§ **Your goal**
Pick out every line in the data below that holds "dark".

§ **The records**
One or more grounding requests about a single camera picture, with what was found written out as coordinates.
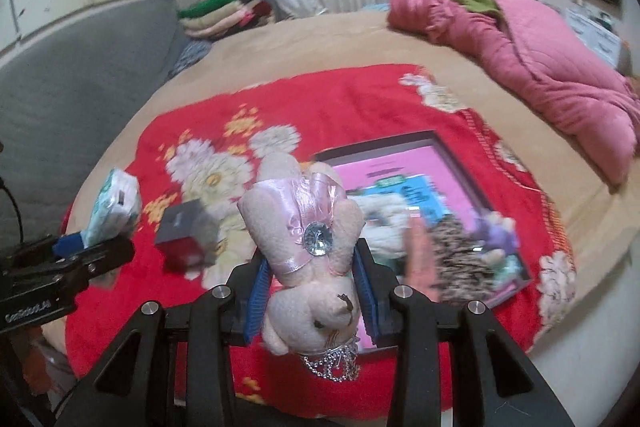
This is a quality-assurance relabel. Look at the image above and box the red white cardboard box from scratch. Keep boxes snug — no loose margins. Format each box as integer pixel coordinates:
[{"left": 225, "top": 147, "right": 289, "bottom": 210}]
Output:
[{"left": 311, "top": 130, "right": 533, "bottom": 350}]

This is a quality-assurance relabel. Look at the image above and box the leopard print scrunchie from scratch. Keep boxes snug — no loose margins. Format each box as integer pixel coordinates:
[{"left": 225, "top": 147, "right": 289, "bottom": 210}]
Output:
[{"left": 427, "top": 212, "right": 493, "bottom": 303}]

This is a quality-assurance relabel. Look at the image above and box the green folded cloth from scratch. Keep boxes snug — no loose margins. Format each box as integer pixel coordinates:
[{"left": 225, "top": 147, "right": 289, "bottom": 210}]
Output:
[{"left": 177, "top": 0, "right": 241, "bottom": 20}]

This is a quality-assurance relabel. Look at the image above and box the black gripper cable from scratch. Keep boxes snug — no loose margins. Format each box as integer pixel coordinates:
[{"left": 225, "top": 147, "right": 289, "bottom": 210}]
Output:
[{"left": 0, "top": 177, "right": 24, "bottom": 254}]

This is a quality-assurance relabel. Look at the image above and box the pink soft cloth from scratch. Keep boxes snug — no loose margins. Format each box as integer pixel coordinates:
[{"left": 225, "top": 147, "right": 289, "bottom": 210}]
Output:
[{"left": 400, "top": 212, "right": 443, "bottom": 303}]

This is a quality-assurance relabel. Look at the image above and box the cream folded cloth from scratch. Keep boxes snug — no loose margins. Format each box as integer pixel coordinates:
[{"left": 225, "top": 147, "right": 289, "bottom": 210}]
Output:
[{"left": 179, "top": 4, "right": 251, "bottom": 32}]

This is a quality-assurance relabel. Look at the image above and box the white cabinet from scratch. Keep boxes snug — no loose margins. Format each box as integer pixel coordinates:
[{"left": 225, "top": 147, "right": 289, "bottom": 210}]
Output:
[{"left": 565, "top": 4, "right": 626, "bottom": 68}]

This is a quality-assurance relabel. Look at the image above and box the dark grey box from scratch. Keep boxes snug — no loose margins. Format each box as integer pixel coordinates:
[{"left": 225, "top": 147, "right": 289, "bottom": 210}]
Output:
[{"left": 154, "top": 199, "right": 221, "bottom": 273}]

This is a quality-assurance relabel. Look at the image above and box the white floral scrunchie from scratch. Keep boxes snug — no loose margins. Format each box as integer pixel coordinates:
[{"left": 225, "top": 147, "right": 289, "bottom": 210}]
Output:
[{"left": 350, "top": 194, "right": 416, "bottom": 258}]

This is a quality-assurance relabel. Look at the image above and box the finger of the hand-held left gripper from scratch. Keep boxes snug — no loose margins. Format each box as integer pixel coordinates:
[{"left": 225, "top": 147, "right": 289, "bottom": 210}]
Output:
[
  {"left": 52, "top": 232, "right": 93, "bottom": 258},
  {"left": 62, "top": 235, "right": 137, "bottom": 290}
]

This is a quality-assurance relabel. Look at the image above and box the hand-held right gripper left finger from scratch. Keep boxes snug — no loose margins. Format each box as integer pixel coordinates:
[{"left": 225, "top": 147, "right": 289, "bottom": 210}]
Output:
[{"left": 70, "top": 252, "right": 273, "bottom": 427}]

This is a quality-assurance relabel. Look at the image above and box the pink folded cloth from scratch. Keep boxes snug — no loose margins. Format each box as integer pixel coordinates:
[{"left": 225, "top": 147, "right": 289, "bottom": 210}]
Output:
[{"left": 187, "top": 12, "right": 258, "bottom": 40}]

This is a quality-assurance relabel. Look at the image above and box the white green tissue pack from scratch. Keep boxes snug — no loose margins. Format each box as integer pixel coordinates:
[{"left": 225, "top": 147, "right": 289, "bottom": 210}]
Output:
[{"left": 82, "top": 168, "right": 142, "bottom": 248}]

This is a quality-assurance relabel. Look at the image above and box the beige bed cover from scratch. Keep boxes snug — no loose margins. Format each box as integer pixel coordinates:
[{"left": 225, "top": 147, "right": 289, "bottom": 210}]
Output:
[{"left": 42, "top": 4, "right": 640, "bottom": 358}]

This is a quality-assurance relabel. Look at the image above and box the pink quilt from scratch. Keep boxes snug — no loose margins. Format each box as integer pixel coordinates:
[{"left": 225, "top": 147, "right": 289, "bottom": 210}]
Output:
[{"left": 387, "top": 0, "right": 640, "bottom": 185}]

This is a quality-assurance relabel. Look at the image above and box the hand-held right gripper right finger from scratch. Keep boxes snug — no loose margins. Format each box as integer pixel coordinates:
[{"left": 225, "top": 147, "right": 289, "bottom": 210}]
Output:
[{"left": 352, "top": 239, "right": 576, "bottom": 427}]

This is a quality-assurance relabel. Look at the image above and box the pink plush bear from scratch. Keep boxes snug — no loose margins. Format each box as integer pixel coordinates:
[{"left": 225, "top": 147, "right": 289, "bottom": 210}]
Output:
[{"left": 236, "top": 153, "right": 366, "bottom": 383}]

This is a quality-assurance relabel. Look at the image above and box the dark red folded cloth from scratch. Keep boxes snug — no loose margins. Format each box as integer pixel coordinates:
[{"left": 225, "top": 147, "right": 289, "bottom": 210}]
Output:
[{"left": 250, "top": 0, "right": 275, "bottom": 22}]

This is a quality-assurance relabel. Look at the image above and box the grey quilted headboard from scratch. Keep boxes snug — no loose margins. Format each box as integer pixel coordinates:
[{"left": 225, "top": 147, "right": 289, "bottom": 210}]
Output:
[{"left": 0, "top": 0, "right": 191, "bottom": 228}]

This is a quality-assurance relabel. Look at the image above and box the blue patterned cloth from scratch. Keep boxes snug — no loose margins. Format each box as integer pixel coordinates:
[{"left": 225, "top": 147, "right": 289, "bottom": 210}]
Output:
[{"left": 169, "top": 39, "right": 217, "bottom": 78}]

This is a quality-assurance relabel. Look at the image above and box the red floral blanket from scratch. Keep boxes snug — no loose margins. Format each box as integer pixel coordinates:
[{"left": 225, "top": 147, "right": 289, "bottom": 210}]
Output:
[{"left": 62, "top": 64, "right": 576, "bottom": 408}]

§ **Answer to this exercise**
This is a quality-assurance relabel. Look at the image above and box the dark grey box from scratch. Keep boxes snug — no loose margins. Format each box as integer pixel coordinates:
This is a quality-assurance relabel. Look at the image above and box the dark red folded cloth from scratch. Keep boxes snug — no loose margins. Format each box as integer pixel coordinates:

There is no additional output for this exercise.